=== Section Start ===

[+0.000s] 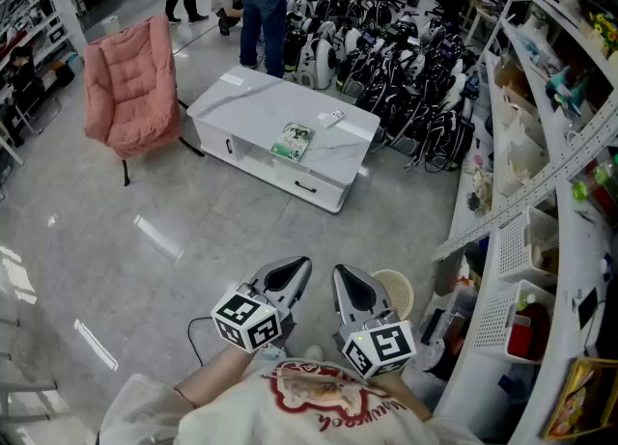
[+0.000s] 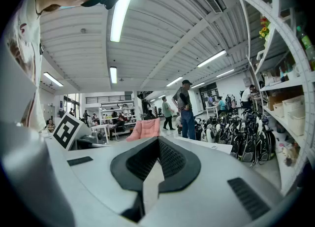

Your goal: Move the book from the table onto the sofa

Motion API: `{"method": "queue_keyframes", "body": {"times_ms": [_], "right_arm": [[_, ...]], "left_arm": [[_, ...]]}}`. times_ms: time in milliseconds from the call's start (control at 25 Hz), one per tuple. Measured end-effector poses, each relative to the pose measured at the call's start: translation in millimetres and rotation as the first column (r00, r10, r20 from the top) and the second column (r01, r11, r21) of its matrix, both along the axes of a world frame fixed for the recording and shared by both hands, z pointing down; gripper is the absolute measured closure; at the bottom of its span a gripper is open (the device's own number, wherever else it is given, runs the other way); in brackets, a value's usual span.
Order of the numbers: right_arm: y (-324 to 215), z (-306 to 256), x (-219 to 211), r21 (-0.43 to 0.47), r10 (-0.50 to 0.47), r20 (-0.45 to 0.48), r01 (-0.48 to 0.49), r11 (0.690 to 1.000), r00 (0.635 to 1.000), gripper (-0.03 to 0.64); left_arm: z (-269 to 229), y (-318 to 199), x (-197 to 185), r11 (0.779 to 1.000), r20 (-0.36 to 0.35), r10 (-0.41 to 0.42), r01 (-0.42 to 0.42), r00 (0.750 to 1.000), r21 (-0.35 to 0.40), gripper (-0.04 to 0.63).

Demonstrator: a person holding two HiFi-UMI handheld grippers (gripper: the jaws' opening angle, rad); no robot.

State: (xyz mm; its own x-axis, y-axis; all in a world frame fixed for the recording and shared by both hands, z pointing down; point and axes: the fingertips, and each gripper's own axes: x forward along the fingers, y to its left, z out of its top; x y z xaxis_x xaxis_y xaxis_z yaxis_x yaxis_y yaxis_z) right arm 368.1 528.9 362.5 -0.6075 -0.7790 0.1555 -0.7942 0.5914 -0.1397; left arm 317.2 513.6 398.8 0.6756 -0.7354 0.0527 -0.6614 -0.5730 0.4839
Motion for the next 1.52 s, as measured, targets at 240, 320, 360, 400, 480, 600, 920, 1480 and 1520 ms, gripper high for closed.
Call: {"method": "queue_keyframes", "body": {"times_ms": [240,320,360,400,480,600,920,1480,1520], "right_arm": [[3.7,-3.3,-3.5,0.004,-0.003,-0.005,0.003,1.000,1.000,0.618],[3.8,-3.0,-6.3,0.005,-0.008,-0.003,0.008,1.000,1.000,0.618],[3.9,-3.1,-8.2,0.006,-0.010,-0.001,0.010,1.000,1.000,0.618],[3.8,-3.1,-10.4,0.006,-0.013,0.000,0.013,1.000,1.000,0.618],[3.8,-2.9,-15.1,0.004,-0.016,0.004,0.016,1.000,1.000,0.618],[3.8,-3.0,-21.6,0.004,-0.018,0.026,0.018,1.000,1.000,0.618],[-2.8,-0.3,-51.7,0.006,-0.011,0.029,0.010,1.000,1.000,0.617],[-23.7,7.3,-86.3,0.002,0.015,0.047,-0.015,1.000,0.999,0.617],[-29.0,7.3,-86.9,0.004,0.014,0.049,-0.015,1.000,0.999,0.617]], "left_arm": [[-6.4,3.8,1.0,1.000,-0.008,0.012,-0.012,1.000,0.004,0.591],[-5.8,3.6,-1.3,1.000,-0.012,0.011,-0.011,1.000,0.001,0.591],[-5.1,3.6,-2.7,1.000,-0.011,0.011,-0.011,1.000,-0.001,0.591],[-4.4,3.5,-4.2,1.000,-0.011,0.012,-0.012,1.000,-0.004,0.591],[-3.6,3.6,-8.3,1.000,-0.015,0.011,-0.011,1.000,-0.007,0.591],[-2.8,3.0,-17.1,1.000,-0.017,0.002,-0.002,1.000,-0.006,0.591],[-0.4,-5.2,-53.6,1.000,-0.015,-0.018,0.018,1.000,-0.004,0.591],[12.6,-26.4,-97.4,0.999,-0.012,-0.033,0.032,0.999,-0.018,0.591],[13.2,-31.3,-98.0,0.999,-0.013,-0.034,0.034,0.999,-0.019,0.591]]}}
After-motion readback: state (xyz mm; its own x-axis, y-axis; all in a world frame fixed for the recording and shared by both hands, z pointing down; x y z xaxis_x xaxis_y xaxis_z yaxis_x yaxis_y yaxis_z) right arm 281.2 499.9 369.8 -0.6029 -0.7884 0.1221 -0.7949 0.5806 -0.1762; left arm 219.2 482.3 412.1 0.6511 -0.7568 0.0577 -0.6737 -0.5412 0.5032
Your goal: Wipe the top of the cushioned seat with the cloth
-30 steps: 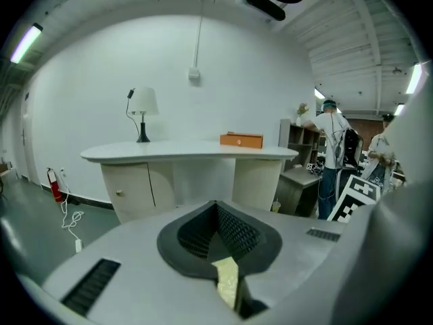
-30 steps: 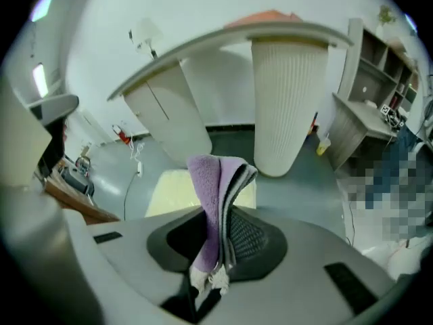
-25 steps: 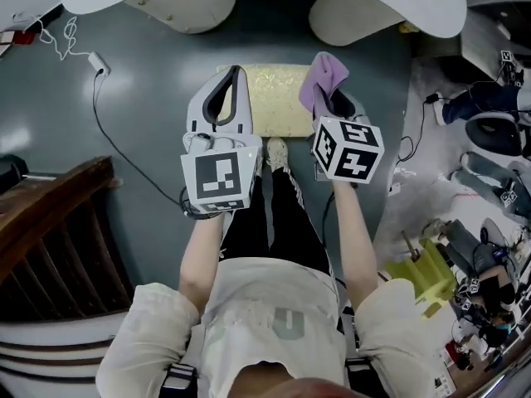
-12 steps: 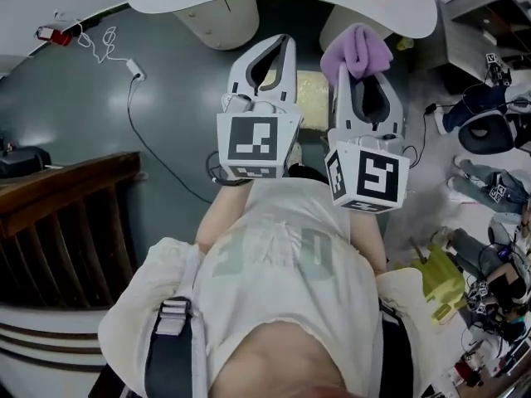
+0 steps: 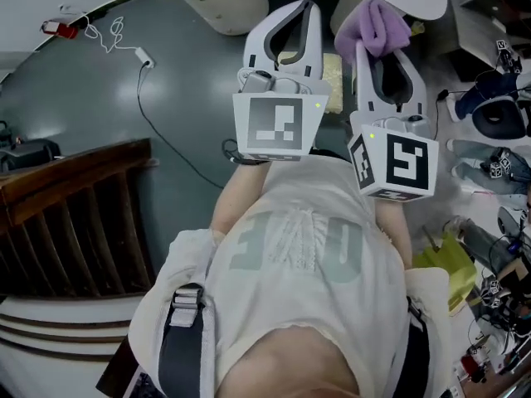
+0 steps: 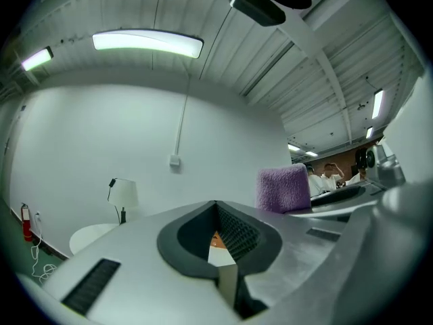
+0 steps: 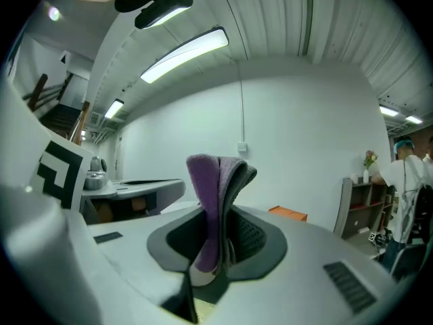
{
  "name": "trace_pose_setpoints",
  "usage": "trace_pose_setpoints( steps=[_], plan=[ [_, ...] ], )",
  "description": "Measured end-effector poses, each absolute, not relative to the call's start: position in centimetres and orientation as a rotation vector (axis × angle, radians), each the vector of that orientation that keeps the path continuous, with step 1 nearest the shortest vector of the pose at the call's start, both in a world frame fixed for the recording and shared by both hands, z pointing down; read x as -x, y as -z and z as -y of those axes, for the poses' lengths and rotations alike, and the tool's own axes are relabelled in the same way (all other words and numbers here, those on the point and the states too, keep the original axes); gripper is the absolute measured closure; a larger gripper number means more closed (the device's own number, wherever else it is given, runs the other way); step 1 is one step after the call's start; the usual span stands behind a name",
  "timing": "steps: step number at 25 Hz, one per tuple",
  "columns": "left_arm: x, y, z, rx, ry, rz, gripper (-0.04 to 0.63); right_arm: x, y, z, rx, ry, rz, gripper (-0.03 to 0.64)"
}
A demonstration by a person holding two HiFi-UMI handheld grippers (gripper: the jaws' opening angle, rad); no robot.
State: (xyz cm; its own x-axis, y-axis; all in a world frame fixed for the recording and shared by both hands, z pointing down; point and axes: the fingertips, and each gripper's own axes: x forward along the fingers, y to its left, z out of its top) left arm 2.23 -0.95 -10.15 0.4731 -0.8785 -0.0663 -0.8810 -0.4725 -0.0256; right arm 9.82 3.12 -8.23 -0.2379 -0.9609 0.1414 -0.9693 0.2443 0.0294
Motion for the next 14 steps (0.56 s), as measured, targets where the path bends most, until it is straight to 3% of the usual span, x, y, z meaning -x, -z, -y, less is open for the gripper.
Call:
trace_pose_setpoints(
  steps=[14],
  plan=[
    [-0.2, 8.2, -1.8, 2.584, 0.012, -1.573, 0.589, -9.7, 6.4, -5.8, -1.894, -0.138, 2.386, 0.528]
  ],
)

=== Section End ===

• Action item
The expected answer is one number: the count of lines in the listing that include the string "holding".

• Answer section
2